» WORK ORDER: From the records below, extract only the lines running from the line with "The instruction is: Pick" to the line with "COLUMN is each", both lines included, reproducing them exactly.

Data extracted from a collection:
* * *

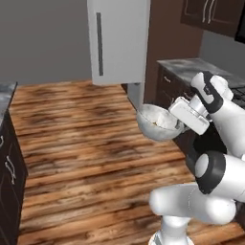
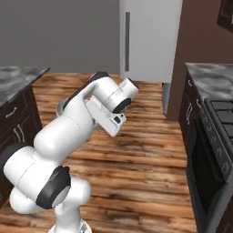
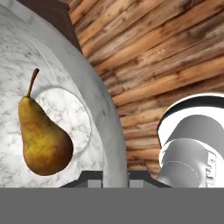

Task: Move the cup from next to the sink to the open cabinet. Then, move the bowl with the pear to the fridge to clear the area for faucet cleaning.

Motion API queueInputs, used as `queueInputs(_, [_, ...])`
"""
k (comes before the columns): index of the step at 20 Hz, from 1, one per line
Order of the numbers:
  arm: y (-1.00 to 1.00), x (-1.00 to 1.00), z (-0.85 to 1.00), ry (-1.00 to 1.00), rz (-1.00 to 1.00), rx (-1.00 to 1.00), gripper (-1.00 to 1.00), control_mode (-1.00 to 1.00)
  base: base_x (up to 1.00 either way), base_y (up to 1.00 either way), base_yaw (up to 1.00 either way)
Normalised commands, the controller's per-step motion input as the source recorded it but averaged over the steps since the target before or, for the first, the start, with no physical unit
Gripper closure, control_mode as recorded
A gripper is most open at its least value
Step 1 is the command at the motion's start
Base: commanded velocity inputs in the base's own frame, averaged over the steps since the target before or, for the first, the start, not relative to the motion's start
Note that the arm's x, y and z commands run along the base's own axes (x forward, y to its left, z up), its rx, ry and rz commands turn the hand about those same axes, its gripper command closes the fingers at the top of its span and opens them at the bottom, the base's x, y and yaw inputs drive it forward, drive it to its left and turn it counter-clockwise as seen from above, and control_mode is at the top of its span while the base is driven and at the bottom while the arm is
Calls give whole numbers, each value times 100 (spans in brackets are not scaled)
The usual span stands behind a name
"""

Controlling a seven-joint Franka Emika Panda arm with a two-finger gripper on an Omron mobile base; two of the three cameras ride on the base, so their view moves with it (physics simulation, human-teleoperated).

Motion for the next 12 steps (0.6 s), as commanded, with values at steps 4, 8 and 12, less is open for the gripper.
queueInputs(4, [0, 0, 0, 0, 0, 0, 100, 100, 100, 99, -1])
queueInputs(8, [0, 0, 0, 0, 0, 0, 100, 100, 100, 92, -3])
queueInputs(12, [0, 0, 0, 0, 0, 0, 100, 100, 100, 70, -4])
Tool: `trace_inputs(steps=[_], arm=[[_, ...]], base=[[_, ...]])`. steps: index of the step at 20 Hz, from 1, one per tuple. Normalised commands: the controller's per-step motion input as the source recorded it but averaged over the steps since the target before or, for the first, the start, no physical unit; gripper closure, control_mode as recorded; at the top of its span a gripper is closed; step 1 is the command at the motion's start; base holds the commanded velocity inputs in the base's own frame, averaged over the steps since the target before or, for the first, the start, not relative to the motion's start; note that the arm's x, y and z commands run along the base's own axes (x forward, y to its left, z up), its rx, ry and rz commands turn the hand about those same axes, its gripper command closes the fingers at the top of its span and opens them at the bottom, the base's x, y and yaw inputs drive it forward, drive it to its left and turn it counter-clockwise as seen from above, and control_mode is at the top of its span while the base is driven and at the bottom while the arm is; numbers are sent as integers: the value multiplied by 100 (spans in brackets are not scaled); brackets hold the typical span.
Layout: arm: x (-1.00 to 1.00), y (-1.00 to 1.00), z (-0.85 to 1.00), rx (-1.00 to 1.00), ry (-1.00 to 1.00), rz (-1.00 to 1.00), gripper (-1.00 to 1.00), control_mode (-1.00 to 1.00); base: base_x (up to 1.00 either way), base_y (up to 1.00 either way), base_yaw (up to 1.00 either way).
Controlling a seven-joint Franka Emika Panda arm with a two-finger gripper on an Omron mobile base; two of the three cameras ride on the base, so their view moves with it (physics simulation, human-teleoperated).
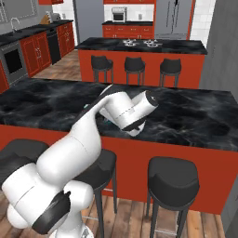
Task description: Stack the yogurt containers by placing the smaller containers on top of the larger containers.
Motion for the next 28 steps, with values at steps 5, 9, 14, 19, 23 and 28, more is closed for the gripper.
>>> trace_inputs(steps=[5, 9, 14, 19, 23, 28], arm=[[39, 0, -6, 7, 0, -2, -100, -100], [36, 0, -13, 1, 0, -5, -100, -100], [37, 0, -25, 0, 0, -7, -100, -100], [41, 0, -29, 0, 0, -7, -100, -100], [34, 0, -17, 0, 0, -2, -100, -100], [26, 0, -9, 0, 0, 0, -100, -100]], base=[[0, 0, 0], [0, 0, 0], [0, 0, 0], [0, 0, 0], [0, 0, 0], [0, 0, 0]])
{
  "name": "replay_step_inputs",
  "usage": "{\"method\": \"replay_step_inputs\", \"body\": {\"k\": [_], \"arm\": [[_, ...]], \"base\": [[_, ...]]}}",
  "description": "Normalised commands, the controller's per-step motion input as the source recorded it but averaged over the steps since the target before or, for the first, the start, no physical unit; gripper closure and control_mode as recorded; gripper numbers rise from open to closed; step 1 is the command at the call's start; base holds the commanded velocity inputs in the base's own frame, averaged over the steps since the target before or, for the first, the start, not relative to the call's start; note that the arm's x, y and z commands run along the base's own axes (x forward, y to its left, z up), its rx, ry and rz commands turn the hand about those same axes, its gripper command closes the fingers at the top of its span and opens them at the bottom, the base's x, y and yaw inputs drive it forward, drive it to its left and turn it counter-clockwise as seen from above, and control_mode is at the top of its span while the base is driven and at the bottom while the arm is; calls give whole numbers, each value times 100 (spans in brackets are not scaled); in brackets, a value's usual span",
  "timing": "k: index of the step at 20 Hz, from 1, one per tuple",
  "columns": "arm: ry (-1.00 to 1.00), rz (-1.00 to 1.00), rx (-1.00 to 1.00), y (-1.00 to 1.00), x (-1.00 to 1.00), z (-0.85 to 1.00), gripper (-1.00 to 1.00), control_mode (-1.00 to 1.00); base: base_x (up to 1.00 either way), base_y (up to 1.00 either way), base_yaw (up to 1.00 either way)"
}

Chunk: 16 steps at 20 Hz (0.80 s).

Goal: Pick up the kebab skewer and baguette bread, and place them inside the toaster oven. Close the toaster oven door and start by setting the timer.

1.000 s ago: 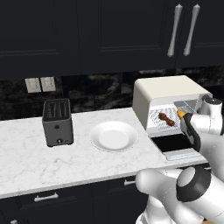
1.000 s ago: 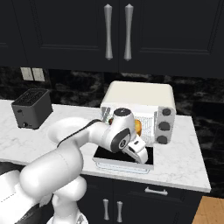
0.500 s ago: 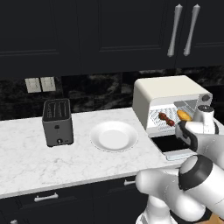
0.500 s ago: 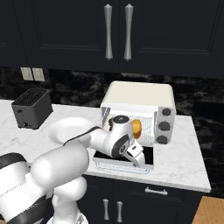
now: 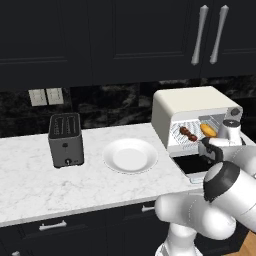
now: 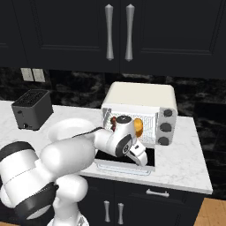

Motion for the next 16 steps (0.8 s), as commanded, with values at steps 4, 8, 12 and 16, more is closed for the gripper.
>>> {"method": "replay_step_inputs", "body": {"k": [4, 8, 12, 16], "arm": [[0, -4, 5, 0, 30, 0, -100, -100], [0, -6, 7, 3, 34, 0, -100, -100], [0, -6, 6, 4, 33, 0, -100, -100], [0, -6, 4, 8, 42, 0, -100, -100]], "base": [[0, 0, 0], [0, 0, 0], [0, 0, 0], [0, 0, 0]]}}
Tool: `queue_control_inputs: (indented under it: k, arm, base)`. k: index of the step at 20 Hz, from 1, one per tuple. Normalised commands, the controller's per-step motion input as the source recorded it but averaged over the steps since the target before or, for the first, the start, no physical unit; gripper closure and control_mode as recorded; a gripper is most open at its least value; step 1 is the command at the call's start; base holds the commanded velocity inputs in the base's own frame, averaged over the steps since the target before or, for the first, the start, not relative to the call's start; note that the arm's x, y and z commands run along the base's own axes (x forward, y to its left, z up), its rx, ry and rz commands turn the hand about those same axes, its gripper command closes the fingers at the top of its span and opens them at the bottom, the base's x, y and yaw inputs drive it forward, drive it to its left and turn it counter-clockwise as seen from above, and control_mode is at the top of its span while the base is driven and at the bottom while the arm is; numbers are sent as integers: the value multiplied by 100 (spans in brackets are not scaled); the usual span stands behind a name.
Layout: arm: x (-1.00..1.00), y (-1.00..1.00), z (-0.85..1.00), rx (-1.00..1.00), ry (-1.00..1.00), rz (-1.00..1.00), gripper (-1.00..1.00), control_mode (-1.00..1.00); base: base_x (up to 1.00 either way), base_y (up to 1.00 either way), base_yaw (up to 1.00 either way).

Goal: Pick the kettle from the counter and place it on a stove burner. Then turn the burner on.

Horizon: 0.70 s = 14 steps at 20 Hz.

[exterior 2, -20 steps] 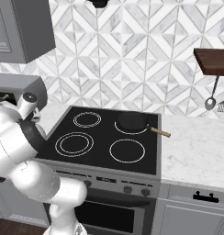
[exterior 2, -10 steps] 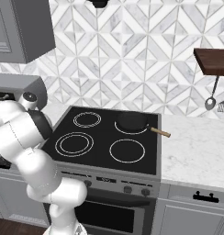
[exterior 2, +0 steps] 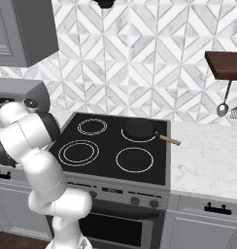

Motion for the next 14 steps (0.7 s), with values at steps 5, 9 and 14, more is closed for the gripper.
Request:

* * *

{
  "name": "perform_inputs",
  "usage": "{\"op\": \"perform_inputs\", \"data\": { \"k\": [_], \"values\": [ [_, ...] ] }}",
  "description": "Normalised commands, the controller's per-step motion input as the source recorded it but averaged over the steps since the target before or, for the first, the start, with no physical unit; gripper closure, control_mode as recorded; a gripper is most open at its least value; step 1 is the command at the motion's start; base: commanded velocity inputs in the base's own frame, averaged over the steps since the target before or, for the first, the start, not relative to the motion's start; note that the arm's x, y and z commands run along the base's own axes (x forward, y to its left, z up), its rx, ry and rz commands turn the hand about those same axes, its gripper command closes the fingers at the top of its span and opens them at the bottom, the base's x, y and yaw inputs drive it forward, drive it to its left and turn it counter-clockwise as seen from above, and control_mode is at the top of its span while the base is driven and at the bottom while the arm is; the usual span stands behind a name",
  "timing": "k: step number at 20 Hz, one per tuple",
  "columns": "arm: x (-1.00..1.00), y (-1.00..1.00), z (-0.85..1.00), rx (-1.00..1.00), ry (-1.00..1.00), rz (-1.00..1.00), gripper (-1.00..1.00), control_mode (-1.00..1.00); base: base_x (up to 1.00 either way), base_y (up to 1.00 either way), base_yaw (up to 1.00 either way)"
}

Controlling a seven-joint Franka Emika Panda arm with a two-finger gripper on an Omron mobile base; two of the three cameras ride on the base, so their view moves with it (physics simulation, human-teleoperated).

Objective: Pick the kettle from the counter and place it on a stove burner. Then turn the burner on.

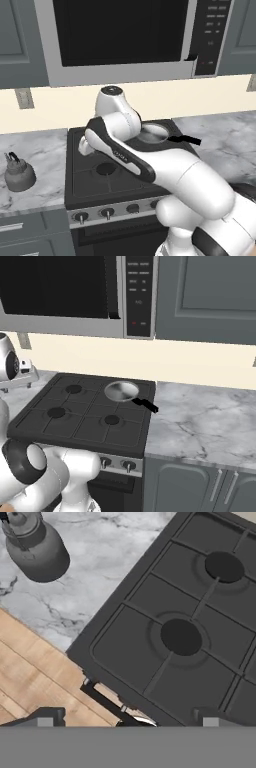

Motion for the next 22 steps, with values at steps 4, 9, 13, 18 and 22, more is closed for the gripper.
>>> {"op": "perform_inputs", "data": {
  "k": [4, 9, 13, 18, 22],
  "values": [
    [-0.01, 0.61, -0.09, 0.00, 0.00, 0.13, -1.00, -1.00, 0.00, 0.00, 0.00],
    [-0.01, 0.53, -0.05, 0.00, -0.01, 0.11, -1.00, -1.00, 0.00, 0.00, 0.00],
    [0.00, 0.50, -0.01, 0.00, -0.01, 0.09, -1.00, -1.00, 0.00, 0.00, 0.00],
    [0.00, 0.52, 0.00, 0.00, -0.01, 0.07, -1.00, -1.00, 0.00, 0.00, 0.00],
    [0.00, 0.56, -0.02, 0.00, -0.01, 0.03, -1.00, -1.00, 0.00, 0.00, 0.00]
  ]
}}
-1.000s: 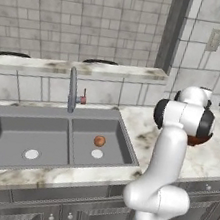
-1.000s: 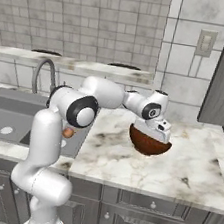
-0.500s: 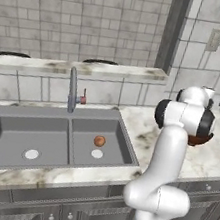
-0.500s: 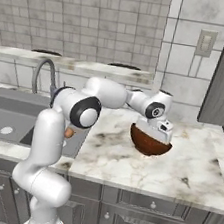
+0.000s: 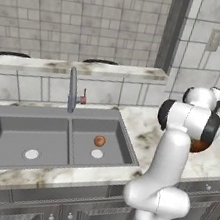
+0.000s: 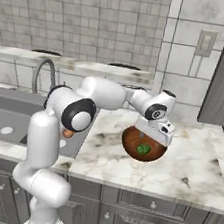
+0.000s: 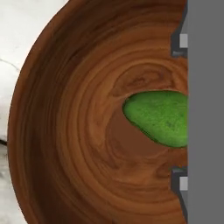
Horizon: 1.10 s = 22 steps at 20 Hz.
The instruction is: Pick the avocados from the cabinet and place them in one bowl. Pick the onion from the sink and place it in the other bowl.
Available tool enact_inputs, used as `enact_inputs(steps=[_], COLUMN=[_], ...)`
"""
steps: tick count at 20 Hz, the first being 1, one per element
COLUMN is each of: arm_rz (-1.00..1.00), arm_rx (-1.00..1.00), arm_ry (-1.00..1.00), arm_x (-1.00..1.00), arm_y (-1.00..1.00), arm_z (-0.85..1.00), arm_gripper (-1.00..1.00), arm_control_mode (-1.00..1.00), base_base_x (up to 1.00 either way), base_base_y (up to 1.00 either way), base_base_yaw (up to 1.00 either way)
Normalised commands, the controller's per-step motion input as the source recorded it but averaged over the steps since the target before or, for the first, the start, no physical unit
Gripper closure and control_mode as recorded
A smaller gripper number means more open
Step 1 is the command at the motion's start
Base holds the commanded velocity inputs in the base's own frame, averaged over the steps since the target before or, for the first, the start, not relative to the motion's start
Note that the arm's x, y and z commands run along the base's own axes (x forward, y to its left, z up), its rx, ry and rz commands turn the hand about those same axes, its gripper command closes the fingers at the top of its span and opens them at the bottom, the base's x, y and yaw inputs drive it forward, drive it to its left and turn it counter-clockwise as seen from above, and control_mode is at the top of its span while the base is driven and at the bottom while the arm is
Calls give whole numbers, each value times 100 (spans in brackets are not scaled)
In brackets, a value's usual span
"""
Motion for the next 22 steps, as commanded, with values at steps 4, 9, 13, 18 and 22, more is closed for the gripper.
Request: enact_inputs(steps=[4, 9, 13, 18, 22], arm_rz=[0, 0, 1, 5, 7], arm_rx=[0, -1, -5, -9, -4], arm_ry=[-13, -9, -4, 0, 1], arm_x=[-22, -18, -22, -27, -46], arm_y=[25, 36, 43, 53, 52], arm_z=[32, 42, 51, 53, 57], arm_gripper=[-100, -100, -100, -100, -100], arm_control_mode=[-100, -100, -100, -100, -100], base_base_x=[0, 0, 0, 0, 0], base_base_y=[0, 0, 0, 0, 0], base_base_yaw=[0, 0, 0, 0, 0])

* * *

» COMPLETED TASK:
The instruction is: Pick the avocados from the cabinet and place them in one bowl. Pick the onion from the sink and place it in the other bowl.
Available tool enact_inputs, used as `enact_inputs(steps=[_], COLUMN=[_], ...)`
"""
steps: tick count at 20 Hz, the first being 1, one per element
COLUMN is each of: arm_rz (-1.00..1.00), arm_rx (-1.00..1.00), arm_ry (-1.00..1.00), arm_x (-1.00..1.00), arm_y (-1.00..1.00), arm_z (-0.85..1.00), arm_gripper (-1.00..1.00), arm_control_mode (-1.00..1.00), base_base_x (up to 1.00 either way), base_base_y (up to 1.00 either way), base_base_yaw (up to 1.00 either way)

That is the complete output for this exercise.